DIRECTIONS FOR THIS TASK
Output the data in full. Keep every entry exactly as written.

Stored entries
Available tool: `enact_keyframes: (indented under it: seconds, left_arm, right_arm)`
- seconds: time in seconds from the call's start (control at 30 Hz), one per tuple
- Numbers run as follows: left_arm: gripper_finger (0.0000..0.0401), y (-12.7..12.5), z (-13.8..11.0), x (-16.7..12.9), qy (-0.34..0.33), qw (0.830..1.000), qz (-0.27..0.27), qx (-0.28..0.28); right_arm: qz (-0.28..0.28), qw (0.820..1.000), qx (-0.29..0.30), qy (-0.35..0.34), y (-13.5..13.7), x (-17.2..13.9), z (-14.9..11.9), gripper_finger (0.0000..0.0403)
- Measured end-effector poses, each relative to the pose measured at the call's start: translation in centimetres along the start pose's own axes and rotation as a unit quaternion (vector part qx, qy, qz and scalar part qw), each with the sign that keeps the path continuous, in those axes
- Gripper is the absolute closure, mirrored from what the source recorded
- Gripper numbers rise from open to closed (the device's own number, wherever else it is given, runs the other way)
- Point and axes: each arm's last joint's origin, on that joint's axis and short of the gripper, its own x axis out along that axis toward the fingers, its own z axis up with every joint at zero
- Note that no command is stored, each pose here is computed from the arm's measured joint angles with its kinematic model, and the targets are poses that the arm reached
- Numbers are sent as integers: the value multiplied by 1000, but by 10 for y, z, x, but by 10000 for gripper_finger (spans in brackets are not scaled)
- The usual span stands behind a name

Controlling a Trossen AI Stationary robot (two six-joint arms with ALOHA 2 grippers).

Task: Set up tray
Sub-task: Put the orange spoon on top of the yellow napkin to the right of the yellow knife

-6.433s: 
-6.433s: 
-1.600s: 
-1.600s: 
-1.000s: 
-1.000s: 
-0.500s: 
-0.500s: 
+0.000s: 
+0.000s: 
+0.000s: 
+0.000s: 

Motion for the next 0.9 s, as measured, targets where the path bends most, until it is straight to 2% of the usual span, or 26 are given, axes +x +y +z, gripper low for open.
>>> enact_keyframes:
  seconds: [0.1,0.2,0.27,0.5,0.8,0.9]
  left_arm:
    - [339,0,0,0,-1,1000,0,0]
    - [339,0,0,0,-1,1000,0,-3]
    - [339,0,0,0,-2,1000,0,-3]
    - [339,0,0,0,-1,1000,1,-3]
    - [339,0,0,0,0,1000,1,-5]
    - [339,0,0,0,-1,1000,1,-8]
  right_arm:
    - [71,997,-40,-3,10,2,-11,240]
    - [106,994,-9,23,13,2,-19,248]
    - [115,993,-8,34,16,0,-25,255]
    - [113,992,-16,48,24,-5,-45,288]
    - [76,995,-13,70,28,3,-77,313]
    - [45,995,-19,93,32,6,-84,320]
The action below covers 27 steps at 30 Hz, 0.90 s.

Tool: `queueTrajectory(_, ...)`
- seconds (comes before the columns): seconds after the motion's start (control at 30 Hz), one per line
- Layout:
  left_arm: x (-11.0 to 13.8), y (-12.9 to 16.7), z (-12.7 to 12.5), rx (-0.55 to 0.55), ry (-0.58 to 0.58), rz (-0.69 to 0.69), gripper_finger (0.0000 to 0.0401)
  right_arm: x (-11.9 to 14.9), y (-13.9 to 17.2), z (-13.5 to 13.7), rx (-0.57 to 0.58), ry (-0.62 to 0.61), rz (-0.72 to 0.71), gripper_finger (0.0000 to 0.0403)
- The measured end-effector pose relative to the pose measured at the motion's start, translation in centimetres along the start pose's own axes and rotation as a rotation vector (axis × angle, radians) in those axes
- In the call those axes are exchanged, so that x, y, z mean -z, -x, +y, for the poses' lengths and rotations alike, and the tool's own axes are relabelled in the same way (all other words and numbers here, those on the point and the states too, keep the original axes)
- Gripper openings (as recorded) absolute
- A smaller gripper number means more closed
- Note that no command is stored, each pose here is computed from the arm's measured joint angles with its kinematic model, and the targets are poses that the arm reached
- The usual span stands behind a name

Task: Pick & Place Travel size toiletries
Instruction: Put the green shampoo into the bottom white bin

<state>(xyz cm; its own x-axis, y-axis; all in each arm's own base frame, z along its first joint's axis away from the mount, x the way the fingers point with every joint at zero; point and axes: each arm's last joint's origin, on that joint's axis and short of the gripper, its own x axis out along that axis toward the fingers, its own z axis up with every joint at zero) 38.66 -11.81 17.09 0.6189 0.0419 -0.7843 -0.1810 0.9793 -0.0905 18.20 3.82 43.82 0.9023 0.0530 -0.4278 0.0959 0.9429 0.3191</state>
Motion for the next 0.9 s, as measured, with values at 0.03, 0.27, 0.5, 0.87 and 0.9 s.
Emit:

REPLY
Available tool: `enact_keyframes: (indented under it: seconds, left_arm, right_arm)`
- seconds: time in seconds from the call's start (control at 30 Hz), one per tuple
- Numbers run as follows: left_arm: gripper_finger (0.0000..0.0401), y (-12.7..12.5), z (-13.8..11.0), x (-16.7..12.9), qy (-0.34..0.33), qw (0.830..1.000), qz (-0.27..0.27), qx (-0.28..0.28); right_arm: qz (-0.28..0.28), qw (0.820..1.000), qx (-0.29..0.30), qy (-0.35..0.34), y (-13.5..13.7), x (-17.2..13.9), z (-14.9..11.9), gripper_finger (0.0000..0.0403)
- Measured end-effector poses, each relative to the pose measured at the call's start: translation in centimetres along the start pose's own axes and rotation as a unit quaternion (vector part qx, qy, qz and scalar part qw), each with the sign that keeps the path continuous, in those axes
- Gripper is the absolute closure, mirrored from what the source recorded
- Gripper numbers rise from open to closed (the device's own number, wherever else it is given, runs the other way)
- Point and axes: each arm's last joint's origin, on that joint's axis and short of the gripper, its own x axis out along that axis toward the fingers, its own z axis up with every joint at zero
- Note that no command is stored, each pose here is computed from the arm's measured joint angles with its kinematic model, and the targets are poses that the arm reached
- Numbers are sent as integers: the value multiplied by 1000, but by 10 for y, z, x, but by 10000 for gripper_finger (spans in brackets are not scaled)
- The usual span stands behind a name

Controlling a Trossen AI Stationary robot (two six-joint arms with ALOHA 2 grippers).

Task: Set up tray
Sub-task: Put the orange spoon on top of the yellow napkin to the right of the yellow knife

-6.433s: 
-6.433s: 
-1.600s: 
-1.600s: 
-1.000s: 
-1.000s: 
-0.500s: 
-0.500s: 
+0.000s: 
+0.000s: 
+0.000s: 
+0.000s: 

Motion for the next 0.9 s, as measured, targets where the path bends most, until it is straight to 2% of the usual span, or 26 are given, axes +x +y +z, gripper low for open.
>>> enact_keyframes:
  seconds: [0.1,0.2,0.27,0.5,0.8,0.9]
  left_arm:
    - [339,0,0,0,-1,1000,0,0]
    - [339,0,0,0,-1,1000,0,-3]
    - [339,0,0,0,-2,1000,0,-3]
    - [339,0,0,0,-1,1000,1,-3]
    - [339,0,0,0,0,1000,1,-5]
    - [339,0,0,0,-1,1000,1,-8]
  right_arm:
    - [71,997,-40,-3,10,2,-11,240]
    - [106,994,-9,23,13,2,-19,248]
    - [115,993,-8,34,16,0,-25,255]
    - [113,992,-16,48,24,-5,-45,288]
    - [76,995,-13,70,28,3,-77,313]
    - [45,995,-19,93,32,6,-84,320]
The action below covers 27 steps at 30 Hz, 0.90 s.

Tool: `queueTrajectory(_, ...)`
- seconds (comes before the columns): seconds after the motion's start (control at 30 Hz), one per line
- Layout:
  left_arm: x (-11.0 to 13.8), y (-12.9 to 16.7), z (-12.7 to 12.5), rx (-0.55 to 0.55), ry (-0.58 to 0.58), rz (-0.69 to 0.69), gripper_finger (0.0000 to 0.0401)
  right_arm: x (-11.9 to 14.9), y (-13.9 to 17.2), z (-13.5 to 13.7), rx (-0.57 to 0.58), ry (-0.62 to 0.61), rz (-0.72 to 0.71), gripper_finger (0.0000 to 0.0403)
- The measured end-effector pose relative to the pose measured at the motion's start, translation in centimetres along the start pose's own axes and rotation as a rotation vector (axis × angle, radians) in those axes
- In the call those axes are exchanged, so that x, y, z mean -z, -x, +y, for the poses' lengths and rotations alike, and the tool's own axes are relabelled in the same way (all other words and numbers here, those on the point and the states too, keep the original axes)
- Gripper openings (as recorded) absolute
- A smaller gripper number means more closed
- Note that no command is stored, each pose here is computed from the arm's measured joint angles with its kinematic model, and the targets are poses that the arm reached
- The usual span stands behind a name

Task: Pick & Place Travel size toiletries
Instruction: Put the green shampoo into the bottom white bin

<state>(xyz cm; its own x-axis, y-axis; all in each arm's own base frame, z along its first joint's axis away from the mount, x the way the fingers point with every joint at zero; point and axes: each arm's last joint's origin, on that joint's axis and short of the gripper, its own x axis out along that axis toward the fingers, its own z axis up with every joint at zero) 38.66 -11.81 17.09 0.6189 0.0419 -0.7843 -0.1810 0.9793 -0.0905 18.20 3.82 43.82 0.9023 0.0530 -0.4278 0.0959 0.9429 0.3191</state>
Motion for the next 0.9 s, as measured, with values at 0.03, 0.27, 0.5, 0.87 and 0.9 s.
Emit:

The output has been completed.